The Math Madness contest is a contest of speed. Speed is taken into account in rankings, so skip over the problems you have difficulty solving and return to them later. To prepare for the contest, I would suggest completing American Mathematics Competition and American Invitational Mathematics Examination style questions. You are able to use a calculator during the Math Madness contest, but many times, questions are more easily solved without one. Having a calculator may encourage you to solve a problem the harder route which also leaves more room for careless mistakes.
Your Own Opportunities
Creating your own STEM opportunities is a wonderful experience in itself. Does your school have a math, Science Olympiad or robotics team? If not, start one. Even if you are unable or uninterested in starting an official school team, organize study sessions for classmates interested in participating in various STEM contests or just in doing some extra problems.

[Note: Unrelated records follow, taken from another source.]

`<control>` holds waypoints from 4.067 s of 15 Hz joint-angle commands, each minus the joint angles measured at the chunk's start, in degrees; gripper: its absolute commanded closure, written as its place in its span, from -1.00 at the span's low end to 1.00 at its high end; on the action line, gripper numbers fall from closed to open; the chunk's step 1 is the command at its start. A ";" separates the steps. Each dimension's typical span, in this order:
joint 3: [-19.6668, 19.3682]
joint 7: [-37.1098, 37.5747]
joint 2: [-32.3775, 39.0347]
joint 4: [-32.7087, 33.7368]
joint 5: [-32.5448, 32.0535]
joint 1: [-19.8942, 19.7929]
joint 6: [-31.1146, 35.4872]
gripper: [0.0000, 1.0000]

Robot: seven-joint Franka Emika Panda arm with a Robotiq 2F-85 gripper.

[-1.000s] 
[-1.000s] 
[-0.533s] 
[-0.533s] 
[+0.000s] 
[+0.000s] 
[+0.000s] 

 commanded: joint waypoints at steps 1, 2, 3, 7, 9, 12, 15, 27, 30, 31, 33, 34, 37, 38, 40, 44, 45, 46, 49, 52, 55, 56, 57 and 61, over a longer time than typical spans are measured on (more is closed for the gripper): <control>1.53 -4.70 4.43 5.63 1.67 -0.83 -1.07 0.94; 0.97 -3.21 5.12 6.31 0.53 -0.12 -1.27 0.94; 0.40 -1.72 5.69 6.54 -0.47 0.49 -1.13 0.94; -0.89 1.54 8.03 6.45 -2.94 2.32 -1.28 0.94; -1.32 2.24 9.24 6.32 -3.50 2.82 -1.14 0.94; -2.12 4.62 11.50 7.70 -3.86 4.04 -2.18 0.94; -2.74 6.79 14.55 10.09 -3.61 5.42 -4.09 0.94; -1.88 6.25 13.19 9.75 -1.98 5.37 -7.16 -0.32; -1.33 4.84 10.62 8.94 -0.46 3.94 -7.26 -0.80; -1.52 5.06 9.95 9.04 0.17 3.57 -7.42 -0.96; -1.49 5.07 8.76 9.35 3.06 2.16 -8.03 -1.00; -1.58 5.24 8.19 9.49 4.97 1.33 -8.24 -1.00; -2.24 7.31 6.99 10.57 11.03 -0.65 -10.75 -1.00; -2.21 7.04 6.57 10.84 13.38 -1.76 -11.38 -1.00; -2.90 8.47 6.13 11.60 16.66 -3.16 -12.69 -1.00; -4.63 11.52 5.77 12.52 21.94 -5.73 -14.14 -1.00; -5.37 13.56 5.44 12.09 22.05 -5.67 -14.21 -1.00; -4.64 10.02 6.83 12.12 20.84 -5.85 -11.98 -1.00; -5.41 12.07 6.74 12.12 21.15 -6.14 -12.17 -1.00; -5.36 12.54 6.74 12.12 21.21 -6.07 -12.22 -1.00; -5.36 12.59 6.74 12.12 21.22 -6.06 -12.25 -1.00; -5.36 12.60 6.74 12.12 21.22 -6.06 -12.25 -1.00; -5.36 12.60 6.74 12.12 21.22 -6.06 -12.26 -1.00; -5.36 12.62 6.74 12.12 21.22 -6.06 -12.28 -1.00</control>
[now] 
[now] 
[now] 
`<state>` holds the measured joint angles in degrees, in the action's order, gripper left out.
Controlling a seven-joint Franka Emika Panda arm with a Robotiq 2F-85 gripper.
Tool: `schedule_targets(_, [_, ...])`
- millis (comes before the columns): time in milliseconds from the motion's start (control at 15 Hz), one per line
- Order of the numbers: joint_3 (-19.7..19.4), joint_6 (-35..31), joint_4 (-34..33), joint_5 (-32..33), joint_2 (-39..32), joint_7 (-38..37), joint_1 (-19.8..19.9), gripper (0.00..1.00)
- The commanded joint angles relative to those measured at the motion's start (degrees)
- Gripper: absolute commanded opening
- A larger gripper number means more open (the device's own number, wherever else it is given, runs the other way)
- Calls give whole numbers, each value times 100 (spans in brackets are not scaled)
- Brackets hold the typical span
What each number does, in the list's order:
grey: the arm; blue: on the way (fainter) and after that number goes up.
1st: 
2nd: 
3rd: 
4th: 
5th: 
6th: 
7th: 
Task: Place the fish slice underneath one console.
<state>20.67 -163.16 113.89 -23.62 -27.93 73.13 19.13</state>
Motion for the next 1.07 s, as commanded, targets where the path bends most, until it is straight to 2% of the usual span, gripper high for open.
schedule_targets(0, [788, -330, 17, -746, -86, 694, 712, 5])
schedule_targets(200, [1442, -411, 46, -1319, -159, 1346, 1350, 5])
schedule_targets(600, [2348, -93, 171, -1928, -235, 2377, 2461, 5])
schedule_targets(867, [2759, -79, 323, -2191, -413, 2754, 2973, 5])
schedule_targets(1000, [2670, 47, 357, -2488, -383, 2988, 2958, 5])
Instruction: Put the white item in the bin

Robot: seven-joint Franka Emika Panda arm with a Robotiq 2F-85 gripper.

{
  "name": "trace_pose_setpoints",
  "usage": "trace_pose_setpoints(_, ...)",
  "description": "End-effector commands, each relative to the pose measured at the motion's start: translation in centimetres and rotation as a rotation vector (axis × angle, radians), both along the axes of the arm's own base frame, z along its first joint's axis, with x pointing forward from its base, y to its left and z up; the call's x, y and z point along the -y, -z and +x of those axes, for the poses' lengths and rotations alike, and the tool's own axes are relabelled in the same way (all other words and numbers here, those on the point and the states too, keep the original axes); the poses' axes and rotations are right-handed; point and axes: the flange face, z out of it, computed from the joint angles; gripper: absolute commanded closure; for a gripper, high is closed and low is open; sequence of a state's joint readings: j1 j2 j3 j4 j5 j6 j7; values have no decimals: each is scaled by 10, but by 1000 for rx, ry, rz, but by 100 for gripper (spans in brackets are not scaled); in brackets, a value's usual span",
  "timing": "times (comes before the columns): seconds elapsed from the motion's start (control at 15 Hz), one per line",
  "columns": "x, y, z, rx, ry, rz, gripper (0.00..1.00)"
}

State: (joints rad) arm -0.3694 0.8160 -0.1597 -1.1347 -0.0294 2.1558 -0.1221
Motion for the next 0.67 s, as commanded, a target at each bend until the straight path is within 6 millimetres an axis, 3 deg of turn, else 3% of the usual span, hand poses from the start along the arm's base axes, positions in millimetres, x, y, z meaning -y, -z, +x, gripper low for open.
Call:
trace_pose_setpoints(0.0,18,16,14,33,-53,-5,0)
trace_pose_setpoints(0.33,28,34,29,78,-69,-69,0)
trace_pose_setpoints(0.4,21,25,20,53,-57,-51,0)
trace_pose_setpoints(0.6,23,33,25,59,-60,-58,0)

Do you have a research course at your school? If not, start one. Work with your current science or math teacher and department chairs. Design a curriculum and get interested students to sign their names or come to the meetings with the department as well. If you cannot start an official research course, start a research section of Mu Alpha Theta or Science National Honor Society.
Do you want to share your love of STEM with your school? Start a presentation series where you and other interested students can present research, explain STEM concepts, or share cool STEM problems and questions.
Do you want to work on research but need some additional guidance? Contact professors at local universities to see if they would be willing to work with you on one of their projects or your project. Some may be quite busy and not reply or say no, but hopefully some will give positive replies.
Do you want to create a platform for STEM students at your school and in your community to share STEM information? Start a journal that publishes research papers by students as well as informational articles and even interview transcripts.
Too often high school students think it is too early to pursue their interests, that there are little or no opportunities to participate in STEM or that STEM is too difficult for them. If people find and begin pursuing their love for STEM earlier on, they may be more likely to continue pursuing STEM in higher education and in their careers.
Do you want to get involved with a national platform for women in STEM? Apply to become a Scientista intern at http://www.scientistafoundation.com/join.html! Have you started a STEM organization at your school already? Apply to become an affiliate by emailing us at firstname.lastname@example.org!
I hope this article will give high school students a glimpse of the STEM opportunities that are available just for them and inspire them to participate in these opportunities and create their own.